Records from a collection
'''
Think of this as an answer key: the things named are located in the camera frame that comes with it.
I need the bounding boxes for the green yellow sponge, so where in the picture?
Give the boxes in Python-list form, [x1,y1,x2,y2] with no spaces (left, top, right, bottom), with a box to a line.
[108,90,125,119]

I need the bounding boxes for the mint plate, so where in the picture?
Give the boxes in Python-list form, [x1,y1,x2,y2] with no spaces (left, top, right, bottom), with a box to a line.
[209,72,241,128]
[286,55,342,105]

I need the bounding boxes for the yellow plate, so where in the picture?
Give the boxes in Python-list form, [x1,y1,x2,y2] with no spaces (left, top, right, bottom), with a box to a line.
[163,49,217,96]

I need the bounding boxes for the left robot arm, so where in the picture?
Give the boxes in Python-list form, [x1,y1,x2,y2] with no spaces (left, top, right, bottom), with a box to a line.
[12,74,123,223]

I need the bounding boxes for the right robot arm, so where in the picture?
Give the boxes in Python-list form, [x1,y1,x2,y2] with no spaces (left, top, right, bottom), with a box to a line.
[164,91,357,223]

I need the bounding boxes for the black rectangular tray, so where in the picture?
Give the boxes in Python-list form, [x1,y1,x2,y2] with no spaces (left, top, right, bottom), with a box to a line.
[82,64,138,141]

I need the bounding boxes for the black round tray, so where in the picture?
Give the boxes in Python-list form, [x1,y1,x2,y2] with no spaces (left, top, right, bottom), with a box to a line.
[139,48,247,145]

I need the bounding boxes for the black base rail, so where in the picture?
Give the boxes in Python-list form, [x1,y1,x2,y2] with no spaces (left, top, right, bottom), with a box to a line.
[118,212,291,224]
'''
'''
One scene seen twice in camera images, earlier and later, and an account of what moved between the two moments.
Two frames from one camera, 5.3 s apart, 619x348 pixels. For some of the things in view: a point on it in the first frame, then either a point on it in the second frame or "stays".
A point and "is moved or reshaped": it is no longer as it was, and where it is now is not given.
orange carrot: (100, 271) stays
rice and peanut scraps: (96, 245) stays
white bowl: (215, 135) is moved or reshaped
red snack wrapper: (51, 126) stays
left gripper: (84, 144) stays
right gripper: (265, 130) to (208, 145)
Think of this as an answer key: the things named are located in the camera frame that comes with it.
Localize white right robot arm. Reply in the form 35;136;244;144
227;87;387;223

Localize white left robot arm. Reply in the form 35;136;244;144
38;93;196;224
'''
'''
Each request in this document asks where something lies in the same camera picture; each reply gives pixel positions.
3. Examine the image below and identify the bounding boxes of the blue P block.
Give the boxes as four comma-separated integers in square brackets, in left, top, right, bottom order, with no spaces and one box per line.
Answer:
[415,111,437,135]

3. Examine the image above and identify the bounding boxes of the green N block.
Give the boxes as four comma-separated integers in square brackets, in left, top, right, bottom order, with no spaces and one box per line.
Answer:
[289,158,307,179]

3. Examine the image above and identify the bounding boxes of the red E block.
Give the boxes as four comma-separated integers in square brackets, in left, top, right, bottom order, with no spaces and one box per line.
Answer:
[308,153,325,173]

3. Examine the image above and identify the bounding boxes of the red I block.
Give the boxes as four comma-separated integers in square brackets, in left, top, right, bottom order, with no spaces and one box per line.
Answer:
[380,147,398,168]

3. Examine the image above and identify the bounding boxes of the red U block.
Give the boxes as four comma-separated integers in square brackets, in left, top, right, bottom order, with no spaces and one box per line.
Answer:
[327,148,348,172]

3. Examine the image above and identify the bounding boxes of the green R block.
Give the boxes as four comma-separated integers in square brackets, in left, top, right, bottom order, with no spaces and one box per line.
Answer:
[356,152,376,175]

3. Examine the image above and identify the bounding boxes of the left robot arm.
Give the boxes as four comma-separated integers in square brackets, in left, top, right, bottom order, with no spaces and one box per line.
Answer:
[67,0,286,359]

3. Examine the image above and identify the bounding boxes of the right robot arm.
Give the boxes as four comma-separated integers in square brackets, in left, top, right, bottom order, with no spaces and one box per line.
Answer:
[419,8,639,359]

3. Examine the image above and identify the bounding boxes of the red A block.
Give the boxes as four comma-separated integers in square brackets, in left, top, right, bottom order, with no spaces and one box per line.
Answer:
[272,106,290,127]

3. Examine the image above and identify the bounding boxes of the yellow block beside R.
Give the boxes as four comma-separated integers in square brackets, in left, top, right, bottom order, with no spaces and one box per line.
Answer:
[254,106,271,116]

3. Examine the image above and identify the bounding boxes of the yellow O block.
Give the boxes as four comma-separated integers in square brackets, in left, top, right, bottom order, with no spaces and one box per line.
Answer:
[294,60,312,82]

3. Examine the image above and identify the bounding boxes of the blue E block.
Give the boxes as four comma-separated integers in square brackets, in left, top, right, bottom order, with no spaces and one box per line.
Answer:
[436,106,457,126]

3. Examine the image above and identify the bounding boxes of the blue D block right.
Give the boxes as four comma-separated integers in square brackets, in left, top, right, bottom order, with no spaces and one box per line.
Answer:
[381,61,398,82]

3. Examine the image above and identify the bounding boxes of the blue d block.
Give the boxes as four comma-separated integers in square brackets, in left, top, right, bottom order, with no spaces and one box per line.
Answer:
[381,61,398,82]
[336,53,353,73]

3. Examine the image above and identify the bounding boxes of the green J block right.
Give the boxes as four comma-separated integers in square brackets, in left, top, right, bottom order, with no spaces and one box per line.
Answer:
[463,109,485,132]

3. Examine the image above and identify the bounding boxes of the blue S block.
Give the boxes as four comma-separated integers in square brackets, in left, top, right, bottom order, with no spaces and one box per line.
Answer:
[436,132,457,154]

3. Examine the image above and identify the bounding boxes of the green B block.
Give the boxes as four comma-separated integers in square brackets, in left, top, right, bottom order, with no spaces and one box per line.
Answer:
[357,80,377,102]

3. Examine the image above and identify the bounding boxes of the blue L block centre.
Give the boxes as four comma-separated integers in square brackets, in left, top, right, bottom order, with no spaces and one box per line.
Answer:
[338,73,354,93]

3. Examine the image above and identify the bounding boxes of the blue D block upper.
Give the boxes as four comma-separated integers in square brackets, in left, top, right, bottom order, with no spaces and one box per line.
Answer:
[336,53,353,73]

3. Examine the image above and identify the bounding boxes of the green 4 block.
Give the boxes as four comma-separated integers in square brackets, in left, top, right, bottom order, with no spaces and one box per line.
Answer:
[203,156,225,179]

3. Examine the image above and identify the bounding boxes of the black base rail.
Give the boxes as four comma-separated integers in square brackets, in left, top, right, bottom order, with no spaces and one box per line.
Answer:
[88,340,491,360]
'''
### GOAL OF THE EXERCISE
How many lines of the records contain the word "moved"? Reply with the number and nothing else.

### WRITTEN RESPONSE
3